Rowe Glenn C, Raghuram Srilatha, Jang Cholsoon, Nagy Janice A, Patten Ian S, Goyal Amrita, Chan Mun Chun, Liu Laura X, Jiang Aihua, Spokes Katherine C, Beeler David, Dvorak Harold, Aird William C, Arany Zolt
From the Department of Medicine, Cardiovascular Institute (G.C.R., S.R., C.J., I.S.P., A.G., M.C.C., L.X.L., A.J., Z.A.), Center for Vascular Biology Research (J.A.N., K.C.S., D.B., H.D., W.C.A., Z.A.), and Department of Pathology (J.A.N., H.D.), Beth Israel Deaconess Medical Center and Harvard Medical School, Boston, MA.
Circ Res. 2014 Aug 15;115(5):504-17. doi: 10.1161/CIRCRESAHA.115.303829. Epub 2014 Jul 9.
Mechanisms of angiogenesis in skeletal muscle remain poorly understood. Efforts to induce physiological angiogenesis hold promise for the treatment of diabetic microvascular disease and peripheral artery disease but are hindered by the complexity of physiological angiogenesis and by the poor angiogenic response of aged and patients with diabetes mellitus. To date, the best therapy for diabetic vascular disease remains exercise, often a challenging option for patients with leg pain. Peroxisome proliferation activator receptor-γ coactivator-1α (PGC-1α), a powerful regulator of metabolism, mediates exercise-induced angiogenesis in skeletal muscle.

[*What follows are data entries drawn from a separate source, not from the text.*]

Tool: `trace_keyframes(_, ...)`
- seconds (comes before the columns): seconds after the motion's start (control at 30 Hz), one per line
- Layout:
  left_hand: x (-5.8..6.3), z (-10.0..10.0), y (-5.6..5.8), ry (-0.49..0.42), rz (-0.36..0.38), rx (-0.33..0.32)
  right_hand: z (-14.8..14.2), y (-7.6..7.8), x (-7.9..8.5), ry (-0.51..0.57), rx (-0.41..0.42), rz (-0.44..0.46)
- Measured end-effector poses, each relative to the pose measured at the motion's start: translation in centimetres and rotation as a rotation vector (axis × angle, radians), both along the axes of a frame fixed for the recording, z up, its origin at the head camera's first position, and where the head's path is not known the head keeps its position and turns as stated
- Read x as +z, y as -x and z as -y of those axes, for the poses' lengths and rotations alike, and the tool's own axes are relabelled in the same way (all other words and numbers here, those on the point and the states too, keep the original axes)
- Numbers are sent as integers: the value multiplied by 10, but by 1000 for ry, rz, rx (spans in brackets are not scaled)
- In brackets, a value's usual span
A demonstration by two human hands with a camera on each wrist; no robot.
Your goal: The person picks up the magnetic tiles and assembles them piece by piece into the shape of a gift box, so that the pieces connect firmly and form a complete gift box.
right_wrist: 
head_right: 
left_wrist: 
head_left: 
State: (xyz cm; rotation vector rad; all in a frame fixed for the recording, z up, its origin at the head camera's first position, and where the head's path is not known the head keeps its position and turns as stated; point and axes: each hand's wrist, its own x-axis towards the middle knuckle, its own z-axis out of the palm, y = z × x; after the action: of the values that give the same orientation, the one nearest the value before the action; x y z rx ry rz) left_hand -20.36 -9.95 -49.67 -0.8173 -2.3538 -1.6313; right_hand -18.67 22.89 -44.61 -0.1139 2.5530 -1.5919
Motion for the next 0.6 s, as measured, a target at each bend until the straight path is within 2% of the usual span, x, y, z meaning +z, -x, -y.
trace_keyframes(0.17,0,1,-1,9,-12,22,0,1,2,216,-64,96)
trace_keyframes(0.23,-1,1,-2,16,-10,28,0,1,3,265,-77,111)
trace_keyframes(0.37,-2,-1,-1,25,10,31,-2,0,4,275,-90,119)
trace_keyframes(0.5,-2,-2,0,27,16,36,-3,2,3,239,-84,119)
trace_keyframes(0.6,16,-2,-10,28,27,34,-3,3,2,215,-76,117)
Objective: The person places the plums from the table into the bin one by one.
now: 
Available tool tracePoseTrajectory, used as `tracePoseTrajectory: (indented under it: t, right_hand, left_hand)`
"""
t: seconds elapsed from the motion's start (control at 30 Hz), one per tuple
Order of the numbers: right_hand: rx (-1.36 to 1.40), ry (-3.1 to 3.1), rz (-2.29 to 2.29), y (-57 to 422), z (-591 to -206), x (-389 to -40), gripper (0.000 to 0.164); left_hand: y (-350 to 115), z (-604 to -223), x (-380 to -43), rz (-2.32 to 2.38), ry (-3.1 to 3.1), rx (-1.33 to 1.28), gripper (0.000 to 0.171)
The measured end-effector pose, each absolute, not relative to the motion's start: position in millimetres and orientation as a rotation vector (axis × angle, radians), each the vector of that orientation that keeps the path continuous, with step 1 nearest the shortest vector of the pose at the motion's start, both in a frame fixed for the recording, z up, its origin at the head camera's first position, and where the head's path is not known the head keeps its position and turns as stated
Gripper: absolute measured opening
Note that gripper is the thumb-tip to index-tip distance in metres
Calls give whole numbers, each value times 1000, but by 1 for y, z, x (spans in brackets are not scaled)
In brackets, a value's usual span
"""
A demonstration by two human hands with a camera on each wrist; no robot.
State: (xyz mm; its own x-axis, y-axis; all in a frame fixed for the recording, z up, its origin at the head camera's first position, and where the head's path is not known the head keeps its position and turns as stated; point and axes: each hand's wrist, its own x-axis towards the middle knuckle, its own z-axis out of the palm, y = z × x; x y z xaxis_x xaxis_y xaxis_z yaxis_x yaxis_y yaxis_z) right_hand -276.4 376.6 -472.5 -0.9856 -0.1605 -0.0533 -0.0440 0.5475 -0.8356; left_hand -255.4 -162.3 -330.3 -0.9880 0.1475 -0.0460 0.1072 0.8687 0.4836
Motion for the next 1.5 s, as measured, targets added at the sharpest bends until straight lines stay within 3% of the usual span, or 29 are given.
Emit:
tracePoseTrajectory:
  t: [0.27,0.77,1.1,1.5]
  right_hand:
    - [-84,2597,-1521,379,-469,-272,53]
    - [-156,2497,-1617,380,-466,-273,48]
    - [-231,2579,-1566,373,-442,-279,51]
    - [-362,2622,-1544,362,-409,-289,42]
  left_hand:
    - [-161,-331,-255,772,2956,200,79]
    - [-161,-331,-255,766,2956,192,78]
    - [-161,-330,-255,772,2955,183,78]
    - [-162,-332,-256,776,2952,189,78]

To test whether, and how, PGC-1α can induce functional angiogenesis in adult skeletal muscle.
Here, we show that muscle PGC-1α robustly induces functional angiogenesis in adult, aged, and diabetic mice. The process involves the orchestration of numerous cell types and leads to patent, nonleaky, properly organized, and functional nascent vessels. These findings contrast sharply with the disorganized vasculature elicited by induction of vascular endothelial growth factor alone. Bioinformatic analyses revealed that PGC-1α induces the secretion of secreted phosphoprotein 1 and the recruitment of macrophages. Secreted phosphoprotein 1 stimulates macrophages to secrete monocyte chemoattractant protein-1, which then activates adjacent endothelial cells, pericytes, and smooth muscle cells. In contrast, induction of PGC-1α in secreted phosphoprotein 1(-/-) mice leads to immature capillarization and blunted arteriolarization. Finally, adenoviral delivery of PGC-1α into skeletal muscle of either young or old and diabetic mice improved the recovery of blood flow in the murine hindlimb ischemia model of peripheral artery disease.
PGC-1α drives functional angiogenesis in skeletal muscle and likely recapitulates the complex physiological angiogenesis elicited by exercise.
骨骼肌血管生成的机制仍未得到充分理解。诱导生理性血管生成的努力有望用于治疗糖尿病微血管疾病和外周动脉疾病,但受到生理性血管生成复杂性以及老年和糖尿病患者血管生成反应不佳的阻碍。迄今为止,糖尿病血管疾病的最佳治疗方法仍是运动,但对于腿痛患者来说,这通常是一个具有挑战性的选择。过氧化物酶体增殖物激活受体γ共激活因子1α(PGC-1α)是一种强大的代谢调节因子,介导运动诱导的骨骼肌血管生成。
测试PGC-1α是否以及如何在成年骨骼肌中诱导功能性血管生成。
在此,我们表明肌肉中的PGC-1α能在成年、老年和糖尿病小鼠中强有力地诱导功能性血管生成。这一过程涉及多种细胞类型的协调作用,并导致形成有功能、无渗漏、结构合理的新生血管。这些发现与单独诱导血管内皮生长因子所引发的紊乱血管系统形成鲜明对比。生物信息学分析表明,PGC-1α诱导分泌性磷蛋白1的分泌并募集巨噬细胞。分泌性磷蛋白1刺激巨噬细胞分泌单核细胞趋化蛋白-1,进而激活相邻的内皮细胞、周细胞和平滑肌细胞。相比之下,在分泌性磷蛋白1基因敲除小鼠中诱导PGC-1α会导致毛细血管化不成熟和小动脉形成减弱。最后,将PGC-1α通过腺病毒载体导入年轻或年老及糖尿病小鼠的骨骼肌中,可改善外周动脉疾病小鼠后肢缺血模型中的血流恢复情况。
PGC-1α驱动骨骼肌中的功能性血管生成,可能重现了运动所引发的复杂生理性血管生成过程。